You are viewing a plain text version of this content. The canonical link for it is here.
Posted to issues@lucene.apache.org by "Rinka Singh (Jira)" <ji...@apache.org> on 2020/02/01 18:14:00 UTC
[jira] [Comment Edited] (LUCENE-7745) Explore GPU acceleration

    [ https://issues.apache.org/jira/browse/LUCENE-7745?page=com.atlassian.jira.plugin.system.issuetabpanels:comment-tabpanel&focusedCommentId=17028105#comment-17028105 ] 

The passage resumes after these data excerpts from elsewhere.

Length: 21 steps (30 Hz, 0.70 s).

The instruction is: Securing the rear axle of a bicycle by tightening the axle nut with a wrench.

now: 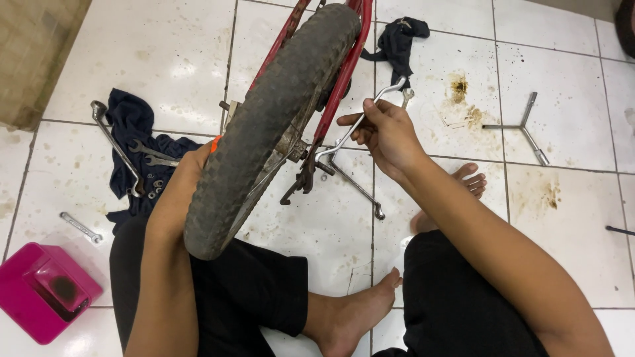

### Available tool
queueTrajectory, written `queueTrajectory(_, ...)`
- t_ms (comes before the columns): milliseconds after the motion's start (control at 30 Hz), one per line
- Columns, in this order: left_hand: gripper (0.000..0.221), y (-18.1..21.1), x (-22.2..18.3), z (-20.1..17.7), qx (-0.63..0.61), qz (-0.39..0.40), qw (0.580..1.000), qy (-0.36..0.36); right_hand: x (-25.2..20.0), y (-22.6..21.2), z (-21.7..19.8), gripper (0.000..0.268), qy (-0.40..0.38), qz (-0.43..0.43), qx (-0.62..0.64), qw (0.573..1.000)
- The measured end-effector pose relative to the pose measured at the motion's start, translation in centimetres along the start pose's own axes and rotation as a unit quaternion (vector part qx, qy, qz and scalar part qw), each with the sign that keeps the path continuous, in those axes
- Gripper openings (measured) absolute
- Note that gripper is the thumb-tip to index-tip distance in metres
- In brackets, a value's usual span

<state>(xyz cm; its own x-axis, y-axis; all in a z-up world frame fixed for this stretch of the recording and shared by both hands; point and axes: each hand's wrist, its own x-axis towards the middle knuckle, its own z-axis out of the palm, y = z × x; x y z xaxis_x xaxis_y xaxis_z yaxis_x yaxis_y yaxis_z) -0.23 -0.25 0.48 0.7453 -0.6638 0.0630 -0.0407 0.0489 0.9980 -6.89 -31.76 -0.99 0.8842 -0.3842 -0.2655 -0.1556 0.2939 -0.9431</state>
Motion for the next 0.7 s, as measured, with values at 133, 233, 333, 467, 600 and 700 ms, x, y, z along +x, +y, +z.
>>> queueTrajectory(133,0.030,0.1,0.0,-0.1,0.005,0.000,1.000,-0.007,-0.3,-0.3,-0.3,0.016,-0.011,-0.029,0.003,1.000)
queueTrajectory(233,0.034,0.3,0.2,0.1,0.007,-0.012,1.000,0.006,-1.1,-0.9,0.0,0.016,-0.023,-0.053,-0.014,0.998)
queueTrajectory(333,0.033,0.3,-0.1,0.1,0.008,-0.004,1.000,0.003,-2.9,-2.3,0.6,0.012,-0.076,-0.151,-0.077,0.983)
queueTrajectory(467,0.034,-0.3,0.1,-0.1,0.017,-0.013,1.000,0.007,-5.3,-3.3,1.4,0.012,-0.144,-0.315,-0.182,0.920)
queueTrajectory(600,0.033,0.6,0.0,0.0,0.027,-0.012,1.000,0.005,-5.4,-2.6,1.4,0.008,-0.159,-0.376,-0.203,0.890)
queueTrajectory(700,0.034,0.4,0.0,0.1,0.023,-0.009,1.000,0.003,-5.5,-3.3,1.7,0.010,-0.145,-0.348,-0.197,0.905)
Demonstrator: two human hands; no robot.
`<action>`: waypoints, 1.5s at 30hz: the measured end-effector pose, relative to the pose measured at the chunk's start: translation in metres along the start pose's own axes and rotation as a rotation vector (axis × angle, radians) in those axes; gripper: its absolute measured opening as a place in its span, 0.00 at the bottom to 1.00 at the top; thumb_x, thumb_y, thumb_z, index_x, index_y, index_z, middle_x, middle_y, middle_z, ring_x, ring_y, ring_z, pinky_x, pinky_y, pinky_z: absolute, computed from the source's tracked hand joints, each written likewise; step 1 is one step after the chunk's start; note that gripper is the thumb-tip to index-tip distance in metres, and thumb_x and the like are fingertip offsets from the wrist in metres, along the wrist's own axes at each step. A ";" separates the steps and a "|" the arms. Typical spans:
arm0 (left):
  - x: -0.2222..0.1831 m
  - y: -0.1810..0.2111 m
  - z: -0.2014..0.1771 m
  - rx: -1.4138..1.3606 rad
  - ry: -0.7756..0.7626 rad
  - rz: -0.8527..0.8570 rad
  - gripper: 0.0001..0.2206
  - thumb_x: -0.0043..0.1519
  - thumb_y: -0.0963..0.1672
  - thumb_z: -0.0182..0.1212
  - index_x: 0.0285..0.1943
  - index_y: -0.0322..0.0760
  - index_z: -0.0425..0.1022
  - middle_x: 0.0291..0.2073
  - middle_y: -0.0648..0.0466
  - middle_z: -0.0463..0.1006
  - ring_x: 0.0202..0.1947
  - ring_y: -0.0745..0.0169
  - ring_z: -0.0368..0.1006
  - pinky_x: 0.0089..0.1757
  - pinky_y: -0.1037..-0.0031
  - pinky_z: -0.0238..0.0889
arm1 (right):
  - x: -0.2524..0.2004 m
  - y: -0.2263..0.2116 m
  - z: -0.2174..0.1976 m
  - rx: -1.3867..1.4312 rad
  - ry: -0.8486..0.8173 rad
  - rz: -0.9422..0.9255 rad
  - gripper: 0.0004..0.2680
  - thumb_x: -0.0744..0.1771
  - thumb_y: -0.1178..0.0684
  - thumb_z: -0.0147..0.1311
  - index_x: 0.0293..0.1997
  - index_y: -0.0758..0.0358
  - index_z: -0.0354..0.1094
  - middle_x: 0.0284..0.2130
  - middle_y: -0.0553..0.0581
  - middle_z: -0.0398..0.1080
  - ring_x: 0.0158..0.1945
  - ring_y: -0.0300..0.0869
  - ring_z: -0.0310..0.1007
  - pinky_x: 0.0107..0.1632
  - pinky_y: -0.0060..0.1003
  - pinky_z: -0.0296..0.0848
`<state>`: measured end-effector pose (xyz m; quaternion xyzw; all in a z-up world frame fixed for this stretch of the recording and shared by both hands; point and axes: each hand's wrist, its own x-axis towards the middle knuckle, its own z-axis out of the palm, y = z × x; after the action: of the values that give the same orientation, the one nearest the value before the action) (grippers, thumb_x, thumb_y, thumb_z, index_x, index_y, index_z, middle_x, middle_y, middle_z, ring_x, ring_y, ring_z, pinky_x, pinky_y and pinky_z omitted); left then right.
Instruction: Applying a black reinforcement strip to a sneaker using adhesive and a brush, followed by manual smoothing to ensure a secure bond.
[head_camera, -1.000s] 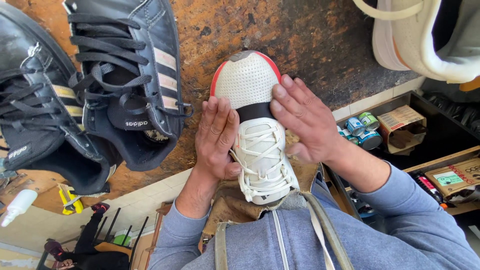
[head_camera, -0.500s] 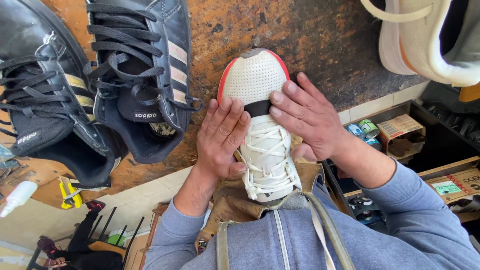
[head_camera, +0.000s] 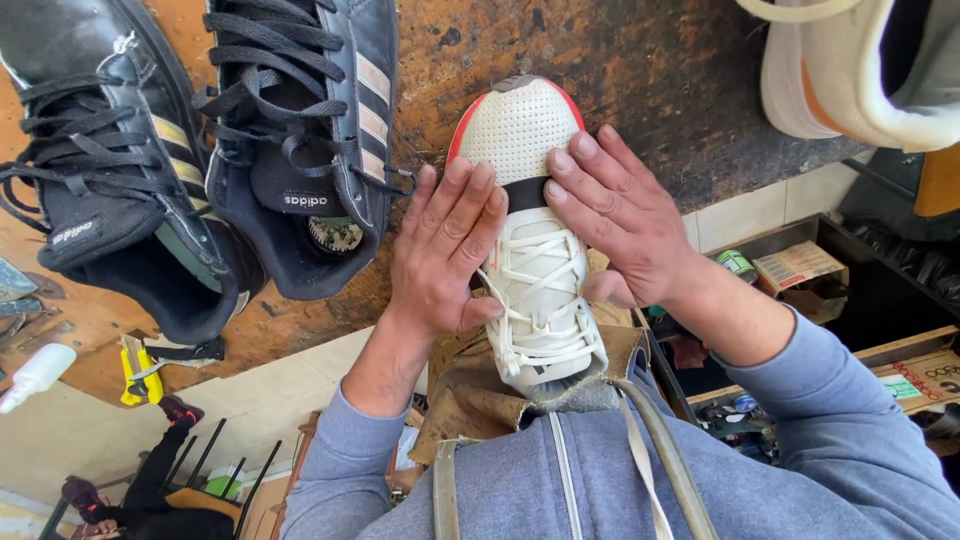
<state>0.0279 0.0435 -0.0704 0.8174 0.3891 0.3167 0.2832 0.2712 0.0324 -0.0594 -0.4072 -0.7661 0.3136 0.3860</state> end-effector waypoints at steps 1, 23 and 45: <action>-0.003 0.000 0.001 0.001 0.002 0.003 0.42 0.66 0.66 0.22 0.77 0.42 0.61 0.76 0.50 0.58 0.78 0.49 0.50 0.74 0.54 0.37 | 0.000 -0.001 0.000 -0.003 0.001 -0.003 0.31 0.71 0.28 0.29 0.69 0.69 0.63 0.69 0.70 0.60 0.75 0.61 0.51 0.75 0.63 0.45; -0.070 0.116 -0.036 -0.429 -0.119 -0.466 0.42 0.65 0.61 0.47 0.80 0.31 0.49 0.78 0.34 0.48 0.73 0.28 0.51 0.65 0.42 0.54 | -0.080 -0.132 -0.017 0.465 -0.091 0.497 0.31 0.68 0.40 0.50 0.78 0.65 0.43 0.75 0.72 0.44 0.75 0.66 0.43 0.70 0.65 0.50; -0.044 0.135 -0.045 -0.496 -0.169 -0.382 0.31 0.62 0.49 0.67 0.75 0.38 0.64 0.75 0.33 0.55 0.68 0.29 0.59 0.62 0.51 0.63 | -0.079 -0.180 -0.053 0.149 0.298 0.764 0.42 0.60 0.54 0.71 0.79 0.67 0.38 0.71 0.86 0.44 0.70 0.75 0.50 0.66 0.70 0.60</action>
<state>0.0347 -0.0551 0.0410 0.6591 0.4213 0.2741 0.5594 0.2772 -0.1123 0.0837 -0.6741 -0.4710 0.4263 0.3769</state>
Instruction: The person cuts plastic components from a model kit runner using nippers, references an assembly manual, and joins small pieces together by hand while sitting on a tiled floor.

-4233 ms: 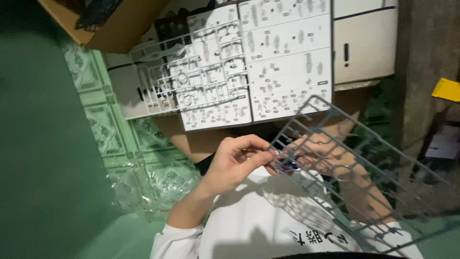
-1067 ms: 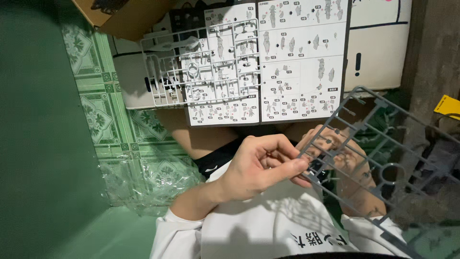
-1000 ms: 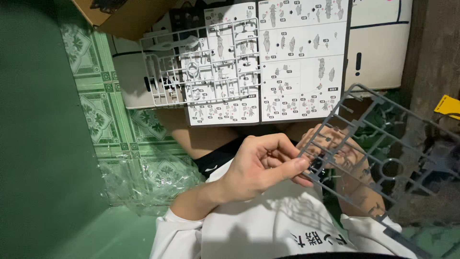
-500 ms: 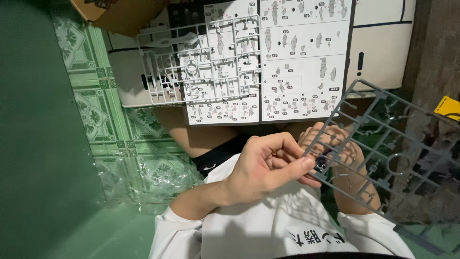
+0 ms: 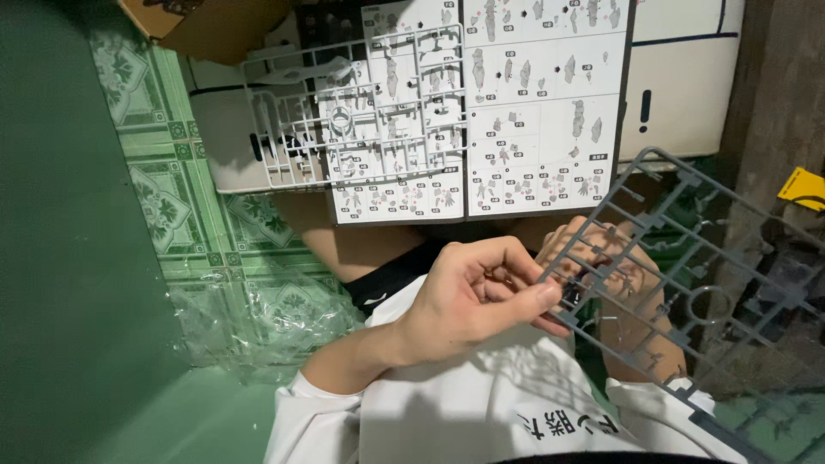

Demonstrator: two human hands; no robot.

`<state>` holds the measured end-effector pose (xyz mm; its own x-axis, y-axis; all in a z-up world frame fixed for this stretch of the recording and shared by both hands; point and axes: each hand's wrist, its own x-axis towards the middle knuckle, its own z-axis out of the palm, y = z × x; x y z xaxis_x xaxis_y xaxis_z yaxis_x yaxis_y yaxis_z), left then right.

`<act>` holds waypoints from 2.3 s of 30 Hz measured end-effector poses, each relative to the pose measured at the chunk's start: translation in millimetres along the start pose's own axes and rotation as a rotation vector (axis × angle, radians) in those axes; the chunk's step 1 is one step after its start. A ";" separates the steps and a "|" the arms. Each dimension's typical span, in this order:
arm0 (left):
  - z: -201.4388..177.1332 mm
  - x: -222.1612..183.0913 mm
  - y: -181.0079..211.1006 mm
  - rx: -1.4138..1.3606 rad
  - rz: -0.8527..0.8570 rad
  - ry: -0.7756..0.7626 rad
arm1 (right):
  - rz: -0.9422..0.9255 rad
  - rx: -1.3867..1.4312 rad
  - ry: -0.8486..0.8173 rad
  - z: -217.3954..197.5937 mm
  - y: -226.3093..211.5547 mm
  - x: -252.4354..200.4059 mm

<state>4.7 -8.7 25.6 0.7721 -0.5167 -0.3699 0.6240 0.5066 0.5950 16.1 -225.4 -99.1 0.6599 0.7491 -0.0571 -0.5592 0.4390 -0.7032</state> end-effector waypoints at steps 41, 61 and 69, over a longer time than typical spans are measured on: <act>-68.9 62.5 -18.6 0.248 0.073 0.066 | -0.766 0.546 0.846 -36.3 -35.3 -63.5; -84.3 147.0 7.6 0.349 -0.031 0.423 | -0.074 -0.195 0.992 -86.5 -63.1 -22.6; -78.3 144.7 9.2 0.264 -0.036 0.405 | -0.154 -0.102 0.948 -92.2 -60.3 -30.0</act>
<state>131.6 -24.7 -78.3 0.7682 -0.1934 -0.6103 0.6396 0.2737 0.7183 76.3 -320.1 -120.3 0.8784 -0.0448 -0.4759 -0.4156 0.4200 -0.8068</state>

Rinka Singh edited comment on LUCENE-7745 at 2/1/20 6:13 PM:
-------------------------------------------------------------

Another update.

Sorry about the delay.  It took me SIGNIFICANTLY longer (multiple race conditions, debugging on the GPU etc., etc.,) than I anticipated but I think I have the histogram running:
 * Created a sorted histogram with word count - max file size tested is about 5 MB/~436K words.
 * The histogram also does some math: Calculating median, mean, std. deviation etc., etc., but I haven't optimized that and it is horrendously slow with the large data so I just commented the code out as that's not important anyway.
 * applied stopwords - I have a stop-word list of ~4.4K words.
 * Performance (this is a debug compile and the numbers are while running under gdb):
 ** Quadro 2000 GPU (192 cores) + Intel Dual Core + Kubuntu 14.04, CUDA 7.5: 765 sec
 ** GeForce GTX 780 (2304 cores) on an I5, Kubuntu 16.04, CUDA 8.0: 640 sec.
 * I have done some perf. optimization - (registers and shared memory) but there's a lot more that can be done.  I suspect I can bump the speeds up by at least 5x if not more.
 ** Applying the stop-word can be optimized further but I assume that is not so critical since the index will be updated infrequently.  At this point it is in the code path and contributes to the 644 sec.
 ** Algorithm optimization can give quite a bit of bang for the buck.
 ** I :) "invented" my own sort (a parallel version of a selection sort within and across multiple chunks).  I'd need to do more experimenting here.
 ** :) I have yet to compile and test for production code.  Testing was exclusively in debug code running under gdb.
 ** The whole thing is sequential at a high level: Read file into GPU, break into chunks, apply stop words, sort..  This can be parallelized significantly - reading data and sorting can be parallelized.
 * I also don't have access to high end GPUs (like a v100 [https://www.nvidia.com/en-us/data-center/v100/] for example). The high end GPUs should get another significant  performance boost over and above the perf. optimization I can do.  To give you an idea, I remember I'd done some testing (about a year ago on a K80 based machine) on a very old version of this and I'd seen something like a 2x boost.
 * Going forward, I will find it VERY difficult to commit to timelines as it seems to take me something like 7-10x the time I would have taken on a CPU.  Reasons for this are many:
 ** GPU development is inherently much, much slower - thinking the design through takes at least 3-4x more time.  I dumped many alternative designs halfway through development (something that would never happen to me when doing CPU based development).
 ** Debugging is SIGNIFICANTLY slower - despite having CUDA tools.
 ** Race conditions have bitten me multiple times and each time I lost weeks and months of time.
 ** And finally of course is my own limitation - that of transitioning back into being a developer.  It took me quite a while and I still am not at the point where I was as a 10 year experienced developer (so long ago).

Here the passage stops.